> Problem requirements: Go through the listing and copy each line with the string "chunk".

##### Data #####

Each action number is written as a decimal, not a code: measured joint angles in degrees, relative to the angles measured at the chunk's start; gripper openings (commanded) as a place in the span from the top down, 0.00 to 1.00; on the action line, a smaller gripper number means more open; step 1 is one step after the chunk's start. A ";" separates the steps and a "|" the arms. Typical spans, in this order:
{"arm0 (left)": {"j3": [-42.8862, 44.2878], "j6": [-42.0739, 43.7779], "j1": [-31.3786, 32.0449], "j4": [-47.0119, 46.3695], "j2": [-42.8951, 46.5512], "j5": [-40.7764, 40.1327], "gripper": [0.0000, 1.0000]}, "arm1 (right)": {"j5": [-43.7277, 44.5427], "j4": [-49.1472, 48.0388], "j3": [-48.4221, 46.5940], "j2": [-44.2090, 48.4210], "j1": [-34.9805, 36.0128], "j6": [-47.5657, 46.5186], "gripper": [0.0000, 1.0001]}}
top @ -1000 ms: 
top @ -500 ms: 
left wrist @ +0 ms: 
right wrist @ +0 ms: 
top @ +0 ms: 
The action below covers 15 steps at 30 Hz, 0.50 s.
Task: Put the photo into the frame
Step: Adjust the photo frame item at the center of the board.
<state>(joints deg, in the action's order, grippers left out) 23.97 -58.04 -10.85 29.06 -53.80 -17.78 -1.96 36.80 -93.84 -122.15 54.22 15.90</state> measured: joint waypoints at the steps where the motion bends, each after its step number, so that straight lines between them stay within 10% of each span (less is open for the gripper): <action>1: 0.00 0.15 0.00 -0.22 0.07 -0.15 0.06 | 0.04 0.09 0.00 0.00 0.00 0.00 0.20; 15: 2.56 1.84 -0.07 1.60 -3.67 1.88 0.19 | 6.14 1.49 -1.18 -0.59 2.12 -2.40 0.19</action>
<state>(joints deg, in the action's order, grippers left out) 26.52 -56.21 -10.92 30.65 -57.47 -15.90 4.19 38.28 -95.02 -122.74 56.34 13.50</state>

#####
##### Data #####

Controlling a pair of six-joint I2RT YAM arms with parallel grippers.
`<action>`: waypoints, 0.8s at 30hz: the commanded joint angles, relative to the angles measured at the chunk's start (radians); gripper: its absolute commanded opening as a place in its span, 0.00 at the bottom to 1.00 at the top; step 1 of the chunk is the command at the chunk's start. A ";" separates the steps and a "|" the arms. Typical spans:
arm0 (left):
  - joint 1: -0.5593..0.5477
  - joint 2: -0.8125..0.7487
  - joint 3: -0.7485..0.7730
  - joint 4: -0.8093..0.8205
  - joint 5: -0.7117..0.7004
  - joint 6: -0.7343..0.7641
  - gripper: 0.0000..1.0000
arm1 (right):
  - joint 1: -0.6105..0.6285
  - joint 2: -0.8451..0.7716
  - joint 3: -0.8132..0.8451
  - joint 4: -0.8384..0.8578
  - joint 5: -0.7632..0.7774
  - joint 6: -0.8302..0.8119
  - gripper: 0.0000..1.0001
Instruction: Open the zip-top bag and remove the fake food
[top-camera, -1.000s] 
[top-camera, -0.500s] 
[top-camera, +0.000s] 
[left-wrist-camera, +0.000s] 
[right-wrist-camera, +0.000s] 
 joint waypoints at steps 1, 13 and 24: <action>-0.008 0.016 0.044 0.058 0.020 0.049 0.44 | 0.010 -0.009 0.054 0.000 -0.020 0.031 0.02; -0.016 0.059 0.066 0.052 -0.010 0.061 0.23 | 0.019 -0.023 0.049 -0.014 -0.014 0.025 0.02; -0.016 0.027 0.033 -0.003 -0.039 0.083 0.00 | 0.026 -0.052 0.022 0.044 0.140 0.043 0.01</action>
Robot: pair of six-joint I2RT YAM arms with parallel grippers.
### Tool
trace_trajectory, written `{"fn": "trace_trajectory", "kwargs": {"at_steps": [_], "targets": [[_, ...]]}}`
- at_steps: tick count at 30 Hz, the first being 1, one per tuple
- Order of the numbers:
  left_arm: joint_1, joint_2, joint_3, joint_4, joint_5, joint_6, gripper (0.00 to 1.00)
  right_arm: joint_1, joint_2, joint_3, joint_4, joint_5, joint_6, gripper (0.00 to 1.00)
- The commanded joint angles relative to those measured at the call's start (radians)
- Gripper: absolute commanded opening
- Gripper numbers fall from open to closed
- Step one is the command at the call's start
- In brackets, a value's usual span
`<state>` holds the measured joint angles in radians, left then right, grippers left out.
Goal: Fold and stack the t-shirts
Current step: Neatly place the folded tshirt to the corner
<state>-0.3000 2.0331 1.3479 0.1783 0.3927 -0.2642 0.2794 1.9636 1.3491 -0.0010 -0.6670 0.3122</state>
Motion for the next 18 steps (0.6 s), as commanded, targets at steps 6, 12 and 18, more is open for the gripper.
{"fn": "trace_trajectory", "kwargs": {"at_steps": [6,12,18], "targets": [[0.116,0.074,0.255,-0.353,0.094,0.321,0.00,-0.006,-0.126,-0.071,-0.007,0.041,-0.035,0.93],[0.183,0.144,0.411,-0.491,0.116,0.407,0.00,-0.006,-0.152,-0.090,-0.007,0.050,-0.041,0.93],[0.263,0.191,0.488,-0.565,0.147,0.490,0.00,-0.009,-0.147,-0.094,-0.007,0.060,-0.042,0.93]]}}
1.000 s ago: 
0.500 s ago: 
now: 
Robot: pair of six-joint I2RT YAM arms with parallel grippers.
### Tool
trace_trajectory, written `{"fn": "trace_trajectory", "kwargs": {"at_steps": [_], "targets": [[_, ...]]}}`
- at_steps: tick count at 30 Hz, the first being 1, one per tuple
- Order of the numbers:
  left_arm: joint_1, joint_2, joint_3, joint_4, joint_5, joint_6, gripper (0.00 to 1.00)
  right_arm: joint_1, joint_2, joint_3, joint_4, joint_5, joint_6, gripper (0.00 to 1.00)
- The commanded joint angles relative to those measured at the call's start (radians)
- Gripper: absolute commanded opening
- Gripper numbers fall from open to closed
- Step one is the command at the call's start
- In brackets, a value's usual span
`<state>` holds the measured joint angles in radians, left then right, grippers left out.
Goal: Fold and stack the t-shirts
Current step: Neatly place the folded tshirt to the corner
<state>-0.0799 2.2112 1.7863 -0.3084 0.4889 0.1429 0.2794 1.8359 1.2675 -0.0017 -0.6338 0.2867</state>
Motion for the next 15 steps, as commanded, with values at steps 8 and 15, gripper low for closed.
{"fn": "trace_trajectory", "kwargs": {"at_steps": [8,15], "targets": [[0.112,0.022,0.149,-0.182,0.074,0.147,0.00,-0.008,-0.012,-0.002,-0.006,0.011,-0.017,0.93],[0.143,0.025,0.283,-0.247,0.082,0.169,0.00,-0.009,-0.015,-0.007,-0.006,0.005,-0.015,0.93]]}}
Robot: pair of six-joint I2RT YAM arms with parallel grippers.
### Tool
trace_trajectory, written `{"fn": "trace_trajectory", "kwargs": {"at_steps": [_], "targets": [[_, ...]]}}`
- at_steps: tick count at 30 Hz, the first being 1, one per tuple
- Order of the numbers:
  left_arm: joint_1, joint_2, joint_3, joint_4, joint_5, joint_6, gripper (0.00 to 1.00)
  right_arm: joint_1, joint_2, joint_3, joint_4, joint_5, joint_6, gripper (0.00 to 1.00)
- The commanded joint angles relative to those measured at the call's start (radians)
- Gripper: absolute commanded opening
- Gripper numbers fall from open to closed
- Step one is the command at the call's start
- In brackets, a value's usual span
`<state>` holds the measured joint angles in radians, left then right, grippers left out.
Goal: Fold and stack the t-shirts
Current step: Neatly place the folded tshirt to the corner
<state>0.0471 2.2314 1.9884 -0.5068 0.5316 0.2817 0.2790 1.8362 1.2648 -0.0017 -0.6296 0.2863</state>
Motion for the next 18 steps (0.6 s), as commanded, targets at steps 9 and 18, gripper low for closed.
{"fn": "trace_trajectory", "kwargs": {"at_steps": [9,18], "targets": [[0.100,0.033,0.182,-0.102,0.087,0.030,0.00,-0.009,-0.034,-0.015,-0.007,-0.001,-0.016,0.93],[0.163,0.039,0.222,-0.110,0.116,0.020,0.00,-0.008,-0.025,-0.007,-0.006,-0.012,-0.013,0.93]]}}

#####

> Exercise answer:
Each action number is written as a decimal, not a code: measured joint angles in degrees, relative to the angles measured at the chunk's start; gripper openings (commanded) as a place in the span from the top down, 0.00 to 1.00; on the action line, a smaller gripper number means more open; step 1 is one step after the chunk's start. A ";" separates the steps and a "|" the arms. Typical spans, in this order:
`<action>`: waypoints, 0.8s at 30hz: the commanded joint angles, relative to the angles measured at the chunk's start (radians); gripper: its absolute commanded opening as a place in its span, 0.00 at the bottom to 1.00 at the top; step 1 of the chunk is the command at the chunk's start. A ";" separates the steps and a "|" the arms. Typical spans:

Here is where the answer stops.